Although 22 (44%) of 50 E. coli isolates were found to be ESBL positive, no isolate shows plasmidic AmpC β-lactamase production. Among 22 ESBL positive isolates, blaTEM, blaSHV, and blaCTX-M group 1 genes were found in 11 (50%), 1 (4.54%), and 6 (27.27%) isolates, respectively. The highest resistance was observed against tetracycline (28%), followed by streptomycin (24%), trimethoprim-sulfamethoxazole (24%), and chloramphenicol (22%), respectively. In the isolates, 11 different main profiles were also determined by ERIC-PCR. It was shown that ESBL positive isolates were related to G10 profiles.

Conclusion:

The use of extended spectrum β-lactam group antibiotics for the treatment of E. coli infections in dogs is critical; nevertheless, they may not be effective due to the high rate of resistance to this antibiotic group in E. coli.

Key Words: AmpC, Dog, E. coli, ERIC-PCR, ESBL

Introduction

Beta lactam group antibiotics inhibit the activity of transpeptidase and carboxypeptidase enzymes which are involved in peptidoglycan synthesis (Essack, 2001). Beta lactamase enzymes disrupt the amide bonds in the β-lactam ring of these substances. These enzymes were first identified in Escherichia coli in the 1940s (Gür, 1997). The most important mechanism for β-lactam resistance in Gram-negative bacteria, especially in the members of Enterobacteriaceae, is the production of β-lactamases (Pool, 2004).

Extended spectrum beta-lactamases (ESBL) can inhibit the effect of penicillin, the first three generations of cephalosporins, monobactam, aztreonam, and partially cefepimes. On the other hand carbapenem, cephamycin, and β-lactamase inhibitors can block the effect of these enzymes (Sader et al., 2007). Generally, ESBLs are originated from TEM, SHV, and OXA enzymes (Bush et al., 1995). On the other hand, CTX-M group of ESBL can hydrolyze cefotaxime (Oliver et al., 2001), and unlike TEM and SHV groups of ESBL, the CTX-M genes are spread by horizontal gene transfer among bacteria via plasmids (Livermore, 2007). ESBLs are reported to be extensively present in E. coli and Klebsiella pneumoniae isolates (Mulvey et al., 2004).

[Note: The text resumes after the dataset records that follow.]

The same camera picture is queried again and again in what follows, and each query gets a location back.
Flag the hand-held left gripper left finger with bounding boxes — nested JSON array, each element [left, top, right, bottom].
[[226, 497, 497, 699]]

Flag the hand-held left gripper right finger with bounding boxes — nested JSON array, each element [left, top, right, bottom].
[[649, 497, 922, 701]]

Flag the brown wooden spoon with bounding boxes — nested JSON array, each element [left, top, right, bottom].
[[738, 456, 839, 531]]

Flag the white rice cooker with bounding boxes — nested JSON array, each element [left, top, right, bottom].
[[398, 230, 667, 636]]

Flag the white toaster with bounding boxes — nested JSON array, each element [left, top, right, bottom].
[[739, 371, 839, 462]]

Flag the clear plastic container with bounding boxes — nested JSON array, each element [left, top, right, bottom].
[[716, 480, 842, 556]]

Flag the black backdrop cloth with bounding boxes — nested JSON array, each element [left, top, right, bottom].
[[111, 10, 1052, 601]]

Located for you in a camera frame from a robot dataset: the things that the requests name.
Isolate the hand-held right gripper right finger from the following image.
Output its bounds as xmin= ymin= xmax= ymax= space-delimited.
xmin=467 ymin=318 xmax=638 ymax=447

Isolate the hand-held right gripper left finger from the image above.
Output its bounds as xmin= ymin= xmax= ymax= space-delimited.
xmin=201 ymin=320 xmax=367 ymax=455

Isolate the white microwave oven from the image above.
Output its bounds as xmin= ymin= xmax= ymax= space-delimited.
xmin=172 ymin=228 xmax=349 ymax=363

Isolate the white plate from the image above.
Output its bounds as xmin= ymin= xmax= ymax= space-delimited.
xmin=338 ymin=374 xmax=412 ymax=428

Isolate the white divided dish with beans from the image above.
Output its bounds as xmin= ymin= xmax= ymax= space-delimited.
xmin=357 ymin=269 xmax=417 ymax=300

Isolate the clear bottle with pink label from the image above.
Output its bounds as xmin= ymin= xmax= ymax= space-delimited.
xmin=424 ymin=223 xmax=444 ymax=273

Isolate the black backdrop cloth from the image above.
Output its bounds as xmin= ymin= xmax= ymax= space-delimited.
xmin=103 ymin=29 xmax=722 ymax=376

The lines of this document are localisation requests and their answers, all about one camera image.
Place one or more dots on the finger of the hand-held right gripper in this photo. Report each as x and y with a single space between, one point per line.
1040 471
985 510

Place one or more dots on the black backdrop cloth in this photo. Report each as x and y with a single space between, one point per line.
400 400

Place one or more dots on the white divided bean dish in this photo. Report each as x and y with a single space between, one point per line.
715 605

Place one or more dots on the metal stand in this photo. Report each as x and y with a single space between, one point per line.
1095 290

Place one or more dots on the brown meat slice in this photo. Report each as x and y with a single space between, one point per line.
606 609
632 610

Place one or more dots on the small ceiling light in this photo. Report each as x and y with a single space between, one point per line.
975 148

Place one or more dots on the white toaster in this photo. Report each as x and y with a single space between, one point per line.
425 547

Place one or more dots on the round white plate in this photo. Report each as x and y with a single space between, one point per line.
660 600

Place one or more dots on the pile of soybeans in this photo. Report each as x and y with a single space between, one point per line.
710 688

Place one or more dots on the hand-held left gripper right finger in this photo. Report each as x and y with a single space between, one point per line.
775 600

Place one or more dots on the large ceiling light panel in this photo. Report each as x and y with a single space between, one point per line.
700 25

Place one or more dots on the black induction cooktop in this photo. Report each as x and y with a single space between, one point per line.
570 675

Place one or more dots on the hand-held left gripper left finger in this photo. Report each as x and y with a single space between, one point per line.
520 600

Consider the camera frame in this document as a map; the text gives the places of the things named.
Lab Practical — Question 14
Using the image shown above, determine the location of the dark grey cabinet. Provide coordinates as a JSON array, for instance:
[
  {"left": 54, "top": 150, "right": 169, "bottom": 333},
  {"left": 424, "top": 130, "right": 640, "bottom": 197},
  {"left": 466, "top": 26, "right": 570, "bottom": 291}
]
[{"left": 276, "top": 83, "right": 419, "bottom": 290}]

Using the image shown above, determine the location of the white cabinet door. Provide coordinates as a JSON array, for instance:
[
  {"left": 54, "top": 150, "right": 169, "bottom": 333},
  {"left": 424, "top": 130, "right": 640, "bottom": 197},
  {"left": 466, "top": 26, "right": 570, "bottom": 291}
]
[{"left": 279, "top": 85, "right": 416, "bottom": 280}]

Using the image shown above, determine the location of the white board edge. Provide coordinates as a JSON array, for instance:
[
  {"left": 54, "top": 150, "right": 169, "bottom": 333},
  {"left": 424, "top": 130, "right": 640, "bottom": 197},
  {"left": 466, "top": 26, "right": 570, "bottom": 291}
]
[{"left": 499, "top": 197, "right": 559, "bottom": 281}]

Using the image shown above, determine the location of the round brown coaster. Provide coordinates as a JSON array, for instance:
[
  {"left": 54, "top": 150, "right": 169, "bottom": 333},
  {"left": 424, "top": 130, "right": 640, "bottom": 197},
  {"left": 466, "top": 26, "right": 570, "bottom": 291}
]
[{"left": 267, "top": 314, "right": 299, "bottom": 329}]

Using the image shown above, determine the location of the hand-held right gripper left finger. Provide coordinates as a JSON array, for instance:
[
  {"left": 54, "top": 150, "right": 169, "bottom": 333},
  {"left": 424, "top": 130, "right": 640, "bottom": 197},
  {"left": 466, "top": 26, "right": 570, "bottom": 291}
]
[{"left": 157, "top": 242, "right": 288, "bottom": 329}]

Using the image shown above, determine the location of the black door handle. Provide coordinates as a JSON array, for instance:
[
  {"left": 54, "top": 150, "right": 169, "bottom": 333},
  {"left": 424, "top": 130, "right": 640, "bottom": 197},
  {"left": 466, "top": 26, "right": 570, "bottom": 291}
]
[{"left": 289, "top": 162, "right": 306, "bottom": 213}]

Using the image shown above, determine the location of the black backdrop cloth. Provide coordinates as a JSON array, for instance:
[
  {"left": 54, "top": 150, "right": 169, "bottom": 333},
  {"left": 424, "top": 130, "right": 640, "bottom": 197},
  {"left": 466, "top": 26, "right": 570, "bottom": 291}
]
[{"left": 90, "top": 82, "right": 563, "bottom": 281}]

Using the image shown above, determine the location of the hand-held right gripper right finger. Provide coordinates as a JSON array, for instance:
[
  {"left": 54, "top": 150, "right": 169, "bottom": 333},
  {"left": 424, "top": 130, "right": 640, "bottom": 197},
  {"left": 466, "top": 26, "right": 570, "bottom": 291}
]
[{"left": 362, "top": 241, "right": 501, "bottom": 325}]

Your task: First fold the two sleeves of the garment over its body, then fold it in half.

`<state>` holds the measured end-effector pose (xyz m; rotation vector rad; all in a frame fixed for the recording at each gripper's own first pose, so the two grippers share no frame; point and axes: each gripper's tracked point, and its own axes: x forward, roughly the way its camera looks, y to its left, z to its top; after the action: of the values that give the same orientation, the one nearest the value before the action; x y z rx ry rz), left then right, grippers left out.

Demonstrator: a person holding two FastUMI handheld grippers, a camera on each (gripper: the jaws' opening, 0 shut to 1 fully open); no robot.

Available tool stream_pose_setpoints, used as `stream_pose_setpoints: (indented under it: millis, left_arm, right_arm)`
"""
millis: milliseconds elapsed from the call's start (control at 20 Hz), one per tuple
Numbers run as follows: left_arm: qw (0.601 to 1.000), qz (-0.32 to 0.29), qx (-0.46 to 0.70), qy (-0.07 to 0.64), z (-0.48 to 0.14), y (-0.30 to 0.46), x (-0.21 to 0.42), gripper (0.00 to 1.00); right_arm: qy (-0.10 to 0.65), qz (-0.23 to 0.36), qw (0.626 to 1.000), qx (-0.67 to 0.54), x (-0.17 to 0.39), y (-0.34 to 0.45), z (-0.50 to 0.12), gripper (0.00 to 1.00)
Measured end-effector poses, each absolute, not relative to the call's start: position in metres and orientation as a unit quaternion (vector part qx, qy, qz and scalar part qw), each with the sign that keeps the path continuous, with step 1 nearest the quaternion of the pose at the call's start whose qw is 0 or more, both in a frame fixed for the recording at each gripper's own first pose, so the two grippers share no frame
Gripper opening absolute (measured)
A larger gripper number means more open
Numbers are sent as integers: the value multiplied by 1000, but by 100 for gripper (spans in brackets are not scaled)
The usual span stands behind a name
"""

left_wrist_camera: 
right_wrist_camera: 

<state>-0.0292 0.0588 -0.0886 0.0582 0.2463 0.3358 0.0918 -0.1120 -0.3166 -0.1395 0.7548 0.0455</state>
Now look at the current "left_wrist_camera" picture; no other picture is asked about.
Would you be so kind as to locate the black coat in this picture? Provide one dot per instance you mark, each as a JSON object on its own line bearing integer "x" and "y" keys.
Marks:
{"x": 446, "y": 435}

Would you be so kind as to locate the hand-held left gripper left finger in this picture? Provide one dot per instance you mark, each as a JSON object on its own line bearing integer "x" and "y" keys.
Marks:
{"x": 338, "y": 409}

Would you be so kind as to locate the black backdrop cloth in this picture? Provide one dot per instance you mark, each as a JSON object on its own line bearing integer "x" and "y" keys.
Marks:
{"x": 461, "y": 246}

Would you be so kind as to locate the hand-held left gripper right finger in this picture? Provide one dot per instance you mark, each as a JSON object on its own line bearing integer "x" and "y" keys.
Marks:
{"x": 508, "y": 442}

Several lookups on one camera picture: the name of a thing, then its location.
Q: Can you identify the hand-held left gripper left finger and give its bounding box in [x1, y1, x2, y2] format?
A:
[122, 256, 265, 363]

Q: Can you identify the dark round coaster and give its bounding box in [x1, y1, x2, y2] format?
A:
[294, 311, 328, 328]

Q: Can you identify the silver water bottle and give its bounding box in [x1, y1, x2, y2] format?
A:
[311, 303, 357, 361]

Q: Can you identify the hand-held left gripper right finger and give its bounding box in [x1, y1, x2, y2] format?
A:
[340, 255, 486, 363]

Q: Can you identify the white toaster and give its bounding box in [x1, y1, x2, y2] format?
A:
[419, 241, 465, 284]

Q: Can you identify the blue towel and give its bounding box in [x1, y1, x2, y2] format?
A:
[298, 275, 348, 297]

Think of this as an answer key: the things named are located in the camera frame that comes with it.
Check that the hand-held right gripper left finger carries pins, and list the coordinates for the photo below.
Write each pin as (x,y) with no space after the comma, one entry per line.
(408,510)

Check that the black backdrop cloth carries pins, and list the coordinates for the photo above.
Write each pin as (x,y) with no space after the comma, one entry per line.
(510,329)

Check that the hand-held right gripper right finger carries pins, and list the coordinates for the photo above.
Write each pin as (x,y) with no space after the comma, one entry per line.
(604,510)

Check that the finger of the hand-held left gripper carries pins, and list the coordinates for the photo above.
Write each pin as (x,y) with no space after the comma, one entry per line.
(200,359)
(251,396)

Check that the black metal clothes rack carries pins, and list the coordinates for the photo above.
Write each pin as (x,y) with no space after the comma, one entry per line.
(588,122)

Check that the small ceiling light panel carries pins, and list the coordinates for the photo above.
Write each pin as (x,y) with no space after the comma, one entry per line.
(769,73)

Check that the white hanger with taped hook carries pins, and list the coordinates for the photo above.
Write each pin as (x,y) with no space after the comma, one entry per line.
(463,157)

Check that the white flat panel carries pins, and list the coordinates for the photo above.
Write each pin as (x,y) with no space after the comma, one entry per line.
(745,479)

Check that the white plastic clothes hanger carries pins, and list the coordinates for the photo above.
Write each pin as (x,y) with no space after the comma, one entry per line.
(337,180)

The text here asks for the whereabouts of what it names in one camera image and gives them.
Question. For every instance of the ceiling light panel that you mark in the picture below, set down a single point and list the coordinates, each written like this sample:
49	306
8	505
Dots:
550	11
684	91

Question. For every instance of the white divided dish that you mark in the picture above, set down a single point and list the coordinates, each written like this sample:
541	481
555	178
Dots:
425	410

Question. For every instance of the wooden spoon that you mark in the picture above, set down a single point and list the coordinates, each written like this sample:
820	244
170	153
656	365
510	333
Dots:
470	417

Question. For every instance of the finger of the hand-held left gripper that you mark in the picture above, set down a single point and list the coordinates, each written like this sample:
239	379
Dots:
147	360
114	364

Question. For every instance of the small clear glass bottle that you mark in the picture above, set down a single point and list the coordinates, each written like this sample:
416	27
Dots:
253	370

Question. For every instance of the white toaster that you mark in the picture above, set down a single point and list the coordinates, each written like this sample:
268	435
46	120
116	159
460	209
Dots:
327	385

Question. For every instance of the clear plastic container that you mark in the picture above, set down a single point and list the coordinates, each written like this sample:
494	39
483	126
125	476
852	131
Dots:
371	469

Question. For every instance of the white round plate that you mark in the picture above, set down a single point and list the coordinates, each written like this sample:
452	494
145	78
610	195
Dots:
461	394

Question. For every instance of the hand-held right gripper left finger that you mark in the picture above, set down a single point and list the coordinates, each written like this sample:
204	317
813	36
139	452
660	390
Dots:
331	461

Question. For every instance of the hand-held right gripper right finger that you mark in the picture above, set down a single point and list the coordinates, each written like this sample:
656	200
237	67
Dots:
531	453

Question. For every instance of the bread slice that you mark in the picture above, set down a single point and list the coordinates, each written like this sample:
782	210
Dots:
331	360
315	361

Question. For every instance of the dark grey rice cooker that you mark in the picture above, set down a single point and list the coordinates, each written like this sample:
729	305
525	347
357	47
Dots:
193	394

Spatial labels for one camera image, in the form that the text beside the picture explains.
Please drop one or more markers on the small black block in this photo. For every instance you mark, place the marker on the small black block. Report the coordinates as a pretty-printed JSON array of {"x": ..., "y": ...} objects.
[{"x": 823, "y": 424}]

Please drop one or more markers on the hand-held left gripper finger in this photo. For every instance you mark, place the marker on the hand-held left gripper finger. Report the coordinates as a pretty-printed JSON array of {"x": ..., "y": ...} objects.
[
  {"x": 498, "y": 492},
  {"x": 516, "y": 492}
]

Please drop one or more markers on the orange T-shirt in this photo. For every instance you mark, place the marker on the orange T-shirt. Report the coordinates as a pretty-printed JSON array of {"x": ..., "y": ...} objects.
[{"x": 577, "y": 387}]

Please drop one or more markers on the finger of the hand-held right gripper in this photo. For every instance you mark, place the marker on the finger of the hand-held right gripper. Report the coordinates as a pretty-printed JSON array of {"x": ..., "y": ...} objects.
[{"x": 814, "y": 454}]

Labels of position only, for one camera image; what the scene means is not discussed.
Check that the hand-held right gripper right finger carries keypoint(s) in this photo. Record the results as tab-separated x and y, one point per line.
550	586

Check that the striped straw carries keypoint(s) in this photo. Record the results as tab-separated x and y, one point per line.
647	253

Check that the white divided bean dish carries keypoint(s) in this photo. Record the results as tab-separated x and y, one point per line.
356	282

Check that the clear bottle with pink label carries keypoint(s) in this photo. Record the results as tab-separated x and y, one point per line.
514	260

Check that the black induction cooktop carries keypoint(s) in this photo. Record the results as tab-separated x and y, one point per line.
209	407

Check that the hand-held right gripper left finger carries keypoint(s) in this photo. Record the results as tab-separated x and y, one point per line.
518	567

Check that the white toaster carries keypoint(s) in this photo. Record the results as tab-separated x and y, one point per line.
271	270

AmpC β-lactamases are active against penicillins, but more active against cephalosporins (Galleni et al., 1988). The members of Enterobacteriaceae can produce AmpC β-lactamases. These enzymes can make the isolates to be resistant to cephalothin, cefazolin, cefoxitin, most of the penicillin, and β-lactam combinations (Jacoby, 2009).

E. coli, which is classified in the Enterobacteriaceae family, is an opportunistic pathogen that can be found in the natural flora of the gastrointestinal tract of humans and animals (Kaper et al., 2004). While it causes many diseases in human such as enteritis, urinary tract infection, meningitis, septicemia, community and hospital acquired pneumonia (Vila et al., 2016), it is frequently isolated from the infected urinary tract and pyometra cases of cats and dogs (Fransson et al., 1997; Hagman and Greko, 2005; Windahl et al., 2014; Moyaert et al., 2017; Yu et al., 2020).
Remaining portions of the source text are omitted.